→ Work instruction
Copy out exactly the stretch of the listing below that begins at the line containing "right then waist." and ends at the line containing "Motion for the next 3", and copy nothing outside it.

→ Record excerpts

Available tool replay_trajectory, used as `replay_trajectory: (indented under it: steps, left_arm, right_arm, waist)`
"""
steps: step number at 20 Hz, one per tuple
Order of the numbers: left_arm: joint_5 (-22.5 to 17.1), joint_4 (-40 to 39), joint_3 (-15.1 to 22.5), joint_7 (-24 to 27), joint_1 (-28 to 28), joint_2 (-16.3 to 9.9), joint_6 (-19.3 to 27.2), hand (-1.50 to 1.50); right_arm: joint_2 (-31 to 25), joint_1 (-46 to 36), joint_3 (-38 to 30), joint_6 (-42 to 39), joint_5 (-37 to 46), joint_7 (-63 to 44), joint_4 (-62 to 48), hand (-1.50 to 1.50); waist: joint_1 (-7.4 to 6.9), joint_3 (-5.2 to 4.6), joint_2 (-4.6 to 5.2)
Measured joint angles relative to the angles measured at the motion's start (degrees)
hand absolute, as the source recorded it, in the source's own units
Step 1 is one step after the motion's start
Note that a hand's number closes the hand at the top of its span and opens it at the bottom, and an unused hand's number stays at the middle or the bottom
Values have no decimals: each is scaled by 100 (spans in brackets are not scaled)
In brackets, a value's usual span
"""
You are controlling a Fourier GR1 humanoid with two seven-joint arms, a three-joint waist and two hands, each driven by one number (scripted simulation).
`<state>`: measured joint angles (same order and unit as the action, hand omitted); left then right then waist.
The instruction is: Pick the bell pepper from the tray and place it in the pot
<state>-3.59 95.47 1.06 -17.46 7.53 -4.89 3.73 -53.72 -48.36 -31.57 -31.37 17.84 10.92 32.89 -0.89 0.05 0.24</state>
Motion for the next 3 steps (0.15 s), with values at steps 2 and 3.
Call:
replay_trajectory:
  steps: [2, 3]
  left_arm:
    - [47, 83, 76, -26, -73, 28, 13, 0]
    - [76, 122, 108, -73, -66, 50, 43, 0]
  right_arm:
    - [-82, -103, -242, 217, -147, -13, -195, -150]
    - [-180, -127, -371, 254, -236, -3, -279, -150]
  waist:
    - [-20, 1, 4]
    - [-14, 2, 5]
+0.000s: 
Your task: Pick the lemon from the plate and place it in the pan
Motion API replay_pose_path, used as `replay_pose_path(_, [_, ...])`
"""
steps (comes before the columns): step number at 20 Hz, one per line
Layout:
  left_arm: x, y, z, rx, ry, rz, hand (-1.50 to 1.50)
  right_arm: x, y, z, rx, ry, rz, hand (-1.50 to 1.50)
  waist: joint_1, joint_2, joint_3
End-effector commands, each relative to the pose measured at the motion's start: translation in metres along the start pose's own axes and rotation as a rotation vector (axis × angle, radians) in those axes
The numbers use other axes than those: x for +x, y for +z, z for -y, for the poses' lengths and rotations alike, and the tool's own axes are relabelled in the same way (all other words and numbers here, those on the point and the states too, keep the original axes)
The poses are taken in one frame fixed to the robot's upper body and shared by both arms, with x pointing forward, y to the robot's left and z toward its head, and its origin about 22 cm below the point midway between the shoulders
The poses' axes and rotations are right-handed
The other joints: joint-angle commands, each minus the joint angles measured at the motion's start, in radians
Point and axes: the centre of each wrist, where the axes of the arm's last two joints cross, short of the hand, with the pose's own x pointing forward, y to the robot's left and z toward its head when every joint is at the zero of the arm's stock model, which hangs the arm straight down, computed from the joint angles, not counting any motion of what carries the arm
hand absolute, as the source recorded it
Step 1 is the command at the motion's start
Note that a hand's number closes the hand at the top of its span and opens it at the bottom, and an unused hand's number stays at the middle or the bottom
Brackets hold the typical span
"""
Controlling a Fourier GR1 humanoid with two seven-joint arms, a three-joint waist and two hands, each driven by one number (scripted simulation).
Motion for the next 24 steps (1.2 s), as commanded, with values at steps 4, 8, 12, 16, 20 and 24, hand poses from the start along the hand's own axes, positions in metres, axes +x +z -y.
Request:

→ Completed exercise
`<state>`: measured joint angles (same order and unit as the action, hand omitted); left then right then waist.
The instruction is: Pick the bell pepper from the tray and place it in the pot
<state>-3.59 95.47 1.06 -17.46 7.53 -4.89 3.73 -53.72 -48.36 -31.57 -31.37 17.84 10.92 32.89 -0.89 0.05 0.24</state>
Motion for the next 3 steps (0.15 s), with values at steps 2 and 3.

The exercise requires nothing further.